## PROBLEM DESCRIPTION
Within the records, tally the lines that contain "foam" and reply with that number only.

▬▬▬

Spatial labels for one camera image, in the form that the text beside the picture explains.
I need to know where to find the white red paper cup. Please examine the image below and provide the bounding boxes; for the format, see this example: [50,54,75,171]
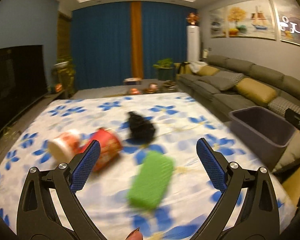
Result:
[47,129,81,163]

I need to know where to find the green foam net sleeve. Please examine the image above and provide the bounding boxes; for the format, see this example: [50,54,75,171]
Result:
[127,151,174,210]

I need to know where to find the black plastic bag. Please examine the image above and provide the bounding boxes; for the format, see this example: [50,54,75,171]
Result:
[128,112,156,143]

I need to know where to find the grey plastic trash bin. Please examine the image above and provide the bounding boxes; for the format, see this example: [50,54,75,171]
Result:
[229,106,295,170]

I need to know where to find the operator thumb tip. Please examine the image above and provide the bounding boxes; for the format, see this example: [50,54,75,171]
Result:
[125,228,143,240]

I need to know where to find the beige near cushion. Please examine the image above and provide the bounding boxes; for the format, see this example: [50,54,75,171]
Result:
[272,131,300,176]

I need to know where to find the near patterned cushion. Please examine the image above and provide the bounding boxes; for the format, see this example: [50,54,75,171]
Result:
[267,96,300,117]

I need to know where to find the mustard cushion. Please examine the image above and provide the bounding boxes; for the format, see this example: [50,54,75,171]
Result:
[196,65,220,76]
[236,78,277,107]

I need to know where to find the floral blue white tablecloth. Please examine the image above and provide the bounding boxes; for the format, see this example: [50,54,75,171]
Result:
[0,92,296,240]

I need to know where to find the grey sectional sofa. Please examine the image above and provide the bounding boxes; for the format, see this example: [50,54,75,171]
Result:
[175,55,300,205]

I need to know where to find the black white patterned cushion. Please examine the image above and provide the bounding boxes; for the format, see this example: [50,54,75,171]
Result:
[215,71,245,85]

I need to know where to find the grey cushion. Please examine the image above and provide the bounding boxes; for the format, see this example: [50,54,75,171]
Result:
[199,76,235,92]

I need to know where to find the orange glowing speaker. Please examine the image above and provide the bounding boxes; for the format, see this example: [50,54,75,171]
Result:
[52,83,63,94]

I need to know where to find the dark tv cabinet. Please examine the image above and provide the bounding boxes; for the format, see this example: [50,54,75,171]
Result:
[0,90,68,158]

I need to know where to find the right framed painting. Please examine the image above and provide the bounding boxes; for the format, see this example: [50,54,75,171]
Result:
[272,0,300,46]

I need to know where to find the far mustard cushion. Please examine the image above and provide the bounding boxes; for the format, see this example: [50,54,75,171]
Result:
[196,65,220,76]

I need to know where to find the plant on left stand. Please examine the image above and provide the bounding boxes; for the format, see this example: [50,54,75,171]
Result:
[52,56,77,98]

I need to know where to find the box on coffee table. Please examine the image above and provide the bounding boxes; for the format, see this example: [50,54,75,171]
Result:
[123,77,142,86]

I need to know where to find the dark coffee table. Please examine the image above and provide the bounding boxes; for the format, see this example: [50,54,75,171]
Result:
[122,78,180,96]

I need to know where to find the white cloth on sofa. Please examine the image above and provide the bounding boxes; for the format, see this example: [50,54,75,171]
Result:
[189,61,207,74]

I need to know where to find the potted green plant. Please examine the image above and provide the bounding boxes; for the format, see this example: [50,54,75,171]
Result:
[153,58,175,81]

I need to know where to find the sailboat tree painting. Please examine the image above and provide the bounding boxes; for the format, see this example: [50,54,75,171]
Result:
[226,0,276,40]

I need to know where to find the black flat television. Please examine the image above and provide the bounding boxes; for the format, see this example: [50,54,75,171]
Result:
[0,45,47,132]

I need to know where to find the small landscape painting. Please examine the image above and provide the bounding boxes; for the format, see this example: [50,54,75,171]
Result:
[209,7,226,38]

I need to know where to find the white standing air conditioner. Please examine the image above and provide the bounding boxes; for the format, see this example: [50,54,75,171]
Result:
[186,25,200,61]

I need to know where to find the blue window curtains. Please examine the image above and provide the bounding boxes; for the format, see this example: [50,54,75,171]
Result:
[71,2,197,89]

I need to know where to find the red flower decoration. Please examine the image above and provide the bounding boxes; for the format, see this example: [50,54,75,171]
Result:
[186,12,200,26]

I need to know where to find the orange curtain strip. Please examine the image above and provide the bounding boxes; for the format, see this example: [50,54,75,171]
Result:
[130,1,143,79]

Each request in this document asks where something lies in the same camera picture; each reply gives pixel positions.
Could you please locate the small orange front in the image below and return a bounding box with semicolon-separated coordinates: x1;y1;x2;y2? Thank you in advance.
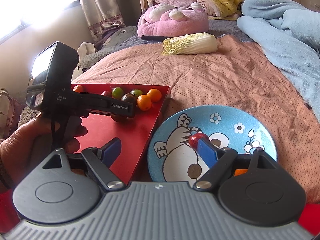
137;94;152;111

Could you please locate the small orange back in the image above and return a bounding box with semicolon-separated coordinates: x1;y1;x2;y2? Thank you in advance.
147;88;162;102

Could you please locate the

▬▬▬

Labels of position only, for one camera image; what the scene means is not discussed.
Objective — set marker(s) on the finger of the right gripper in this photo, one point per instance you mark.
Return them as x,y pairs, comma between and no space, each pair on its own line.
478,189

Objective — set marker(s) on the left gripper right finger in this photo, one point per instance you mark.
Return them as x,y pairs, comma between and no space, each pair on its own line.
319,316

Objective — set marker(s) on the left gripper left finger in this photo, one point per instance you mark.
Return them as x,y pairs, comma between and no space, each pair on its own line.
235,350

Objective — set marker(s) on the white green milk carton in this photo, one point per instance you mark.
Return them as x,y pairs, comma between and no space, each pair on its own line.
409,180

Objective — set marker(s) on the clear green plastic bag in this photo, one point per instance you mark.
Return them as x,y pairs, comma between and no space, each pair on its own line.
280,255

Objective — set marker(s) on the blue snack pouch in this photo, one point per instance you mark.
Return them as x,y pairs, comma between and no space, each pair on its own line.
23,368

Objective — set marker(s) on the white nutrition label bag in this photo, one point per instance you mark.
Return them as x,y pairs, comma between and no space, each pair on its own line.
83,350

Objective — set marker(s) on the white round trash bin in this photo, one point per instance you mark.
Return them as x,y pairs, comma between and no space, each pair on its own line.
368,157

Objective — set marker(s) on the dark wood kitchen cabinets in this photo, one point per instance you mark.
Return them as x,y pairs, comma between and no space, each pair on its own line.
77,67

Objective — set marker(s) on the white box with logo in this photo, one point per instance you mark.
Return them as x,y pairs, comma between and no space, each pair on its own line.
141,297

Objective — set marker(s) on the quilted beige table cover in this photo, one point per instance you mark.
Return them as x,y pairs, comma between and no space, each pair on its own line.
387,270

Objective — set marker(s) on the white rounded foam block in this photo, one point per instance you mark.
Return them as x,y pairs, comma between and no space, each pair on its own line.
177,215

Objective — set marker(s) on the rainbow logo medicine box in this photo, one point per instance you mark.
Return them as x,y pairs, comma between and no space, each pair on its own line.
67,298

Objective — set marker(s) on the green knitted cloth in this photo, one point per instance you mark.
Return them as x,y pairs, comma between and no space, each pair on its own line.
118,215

▬▬▬

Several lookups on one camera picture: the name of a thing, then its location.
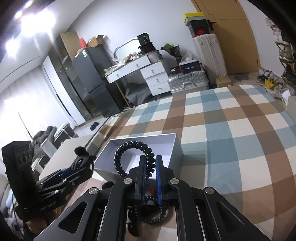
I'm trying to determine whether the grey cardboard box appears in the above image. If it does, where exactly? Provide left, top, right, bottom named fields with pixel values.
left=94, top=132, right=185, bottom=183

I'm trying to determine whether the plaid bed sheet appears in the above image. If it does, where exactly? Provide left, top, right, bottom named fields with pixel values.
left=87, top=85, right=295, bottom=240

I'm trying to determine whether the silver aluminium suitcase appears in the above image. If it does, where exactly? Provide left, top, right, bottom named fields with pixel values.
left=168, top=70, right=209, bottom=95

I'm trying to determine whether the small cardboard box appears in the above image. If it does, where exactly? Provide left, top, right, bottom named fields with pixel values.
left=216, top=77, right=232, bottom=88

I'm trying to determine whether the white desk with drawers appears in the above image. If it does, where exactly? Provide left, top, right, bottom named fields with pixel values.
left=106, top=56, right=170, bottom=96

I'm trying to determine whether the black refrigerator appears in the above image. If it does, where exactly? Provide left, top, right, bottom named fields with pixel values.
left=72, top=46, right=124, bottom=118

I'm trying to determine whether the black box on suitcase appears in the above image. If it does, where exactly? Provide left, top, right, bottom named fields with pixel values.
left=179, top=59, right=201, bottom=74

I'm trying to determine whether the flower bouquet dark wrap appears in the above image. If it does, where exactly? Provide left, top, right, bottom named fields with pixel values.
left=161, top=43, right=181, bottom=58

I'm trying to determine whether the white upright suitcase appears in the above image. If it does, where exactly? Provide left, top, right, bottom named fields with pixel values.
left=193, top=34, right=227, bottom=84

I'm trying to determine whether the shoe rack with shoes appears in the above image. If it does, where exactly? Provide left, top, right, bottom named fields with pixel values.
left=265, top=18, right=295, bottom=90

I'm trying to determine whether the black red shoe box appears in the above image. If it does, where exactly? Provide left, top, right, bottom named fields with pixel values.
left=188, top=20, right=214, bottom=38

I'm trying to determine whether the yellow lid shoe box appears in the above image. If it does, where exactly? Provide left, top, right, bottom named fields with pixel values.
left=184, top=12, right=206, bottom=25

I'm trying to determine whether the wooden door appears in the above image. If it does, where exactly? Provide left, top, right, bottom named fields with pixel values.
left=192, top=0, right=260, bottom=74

▬▬▬

## ANSWER TO THE EXERCISE
2